Work task: What lines below contain the string "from"? List them all.
== Data below ==
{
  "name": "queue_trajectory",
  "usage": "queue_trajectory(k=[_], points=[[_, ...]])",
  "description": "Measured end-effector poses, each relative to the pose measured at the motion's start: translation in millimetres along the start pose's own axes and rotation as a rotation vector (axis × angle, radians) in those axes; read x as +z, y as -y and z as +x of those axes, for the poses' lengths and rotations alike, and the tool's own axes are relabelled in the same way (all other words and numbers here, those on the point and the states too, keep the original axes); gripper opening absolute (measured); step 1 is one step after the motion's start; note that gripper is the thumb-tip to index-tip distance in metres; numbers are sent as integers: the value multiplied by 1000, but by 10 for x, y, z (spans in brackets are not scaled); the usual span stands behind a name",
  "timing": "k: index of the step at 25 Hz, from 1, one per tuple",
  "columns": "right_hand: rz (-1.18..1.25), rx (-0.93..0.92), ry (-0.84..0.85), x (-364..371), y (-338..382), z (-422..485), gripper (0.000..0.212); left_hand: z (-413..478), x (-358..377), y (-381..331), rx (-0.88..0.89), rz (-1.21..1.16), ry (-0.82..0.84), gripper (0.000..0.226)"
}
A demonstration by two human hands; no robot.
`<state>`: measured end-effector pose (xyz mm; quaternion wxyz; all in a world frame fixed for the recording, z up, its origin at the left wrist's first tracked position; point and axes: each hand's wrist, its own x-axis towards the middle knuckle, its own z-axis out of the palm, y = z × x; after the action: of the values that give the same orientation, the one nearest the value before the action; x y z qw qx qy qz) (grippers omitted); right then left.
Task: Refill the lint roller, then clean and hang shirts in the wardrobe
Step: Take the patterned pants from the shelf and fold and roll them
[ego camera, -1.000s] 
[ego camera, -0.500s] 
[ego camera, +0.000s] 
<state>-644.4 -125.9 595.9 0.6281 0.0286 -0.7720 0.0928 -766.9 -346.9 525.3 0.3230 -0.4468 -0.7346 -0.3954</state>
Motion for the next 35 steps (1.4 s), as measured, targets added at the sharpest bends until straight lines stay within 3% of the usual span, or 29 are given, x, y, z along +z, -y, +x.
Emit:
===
Completed exercise:
  "timing": "k: index of the step at 25 Hz, from 1, one per tuple",
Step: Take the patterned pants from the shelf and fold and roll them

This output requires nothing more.